Data below →
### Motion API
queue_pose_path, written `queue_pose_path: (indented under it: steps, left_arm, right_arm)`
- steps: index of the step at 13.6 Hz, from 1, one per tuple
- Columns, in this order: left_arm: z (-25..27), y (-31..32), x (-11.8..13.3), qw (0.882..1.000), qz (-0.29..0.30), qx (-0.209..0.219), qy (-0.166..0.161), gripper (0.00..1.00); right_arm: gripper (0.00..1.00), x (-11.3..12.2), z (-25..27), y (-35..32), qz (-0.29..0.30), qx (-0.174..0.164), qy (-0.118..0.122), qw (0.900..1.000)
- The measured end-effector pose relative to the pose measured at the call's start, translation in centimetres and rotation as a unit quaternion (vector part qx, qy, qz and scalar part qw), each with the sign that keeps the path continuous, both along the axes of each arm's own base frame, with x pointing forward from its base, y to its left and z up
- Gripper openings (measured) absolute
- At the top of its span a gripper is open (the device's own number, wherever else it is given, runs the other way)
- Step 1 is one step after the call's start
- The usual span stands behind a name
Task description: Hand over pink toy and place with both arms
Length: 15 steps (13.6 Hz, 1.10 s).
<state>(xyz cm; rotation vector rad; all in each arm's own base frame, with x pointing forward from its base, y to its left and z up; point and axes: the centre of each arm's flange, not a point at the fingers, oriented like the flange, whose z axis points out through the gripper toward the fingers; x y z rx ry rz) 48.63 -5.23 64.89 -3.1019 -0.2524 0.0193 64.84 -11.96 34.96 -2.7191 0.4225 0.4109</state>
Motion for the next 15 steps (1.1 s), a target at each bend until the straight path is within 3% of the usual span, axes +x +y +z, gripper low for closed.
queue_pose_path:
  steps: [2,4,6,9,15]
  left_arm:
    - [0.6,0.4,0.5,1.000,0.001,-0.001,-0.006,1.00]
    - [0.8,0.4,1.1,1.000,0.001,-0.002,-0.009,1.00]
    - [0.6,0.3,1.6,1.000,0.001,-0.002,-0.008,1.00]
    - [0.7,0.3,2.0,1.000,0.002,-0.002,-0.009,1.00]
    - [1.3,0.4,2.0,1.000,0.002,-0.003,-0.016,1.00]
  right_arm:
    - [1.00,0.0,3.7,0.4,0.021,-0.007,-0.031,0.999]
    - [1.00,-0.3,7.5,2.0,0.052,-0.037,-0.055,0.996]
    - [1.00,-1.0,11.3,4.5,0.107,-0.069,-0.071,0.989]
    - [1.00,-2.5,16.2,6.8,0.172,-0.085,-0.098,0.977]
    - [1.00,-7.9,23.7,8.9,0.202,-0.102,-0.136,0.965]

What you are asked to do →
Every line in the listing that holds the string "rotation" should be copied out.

Output of the task →
- The measured end-effector pose relative to the pose measured at the call's start, translation in centimetres and rotation as a unit quaternion (vector part qx, qy, qz and scalar part qw), each with the sign that keeps the path continuous, both along the axes of each arm's own base frame, with x pointing forward from its base, y to its left and z up
<state>(xyz cm; rotation vector rad; all in each arm's own base frame, with x pointing forward from its base, y to its left and z up; point and axes: the centre of each arm's flange, not a point at the fingers, oriented like the flange, whose z axis points out through the gripper toward the fingers; x y z rx ry rz) 48.63 -5.23 64.89 -3.1019 -0.2524 0.0193 64.84 -11.96 34.96 -2.7191 0.4225 0.4109</state>

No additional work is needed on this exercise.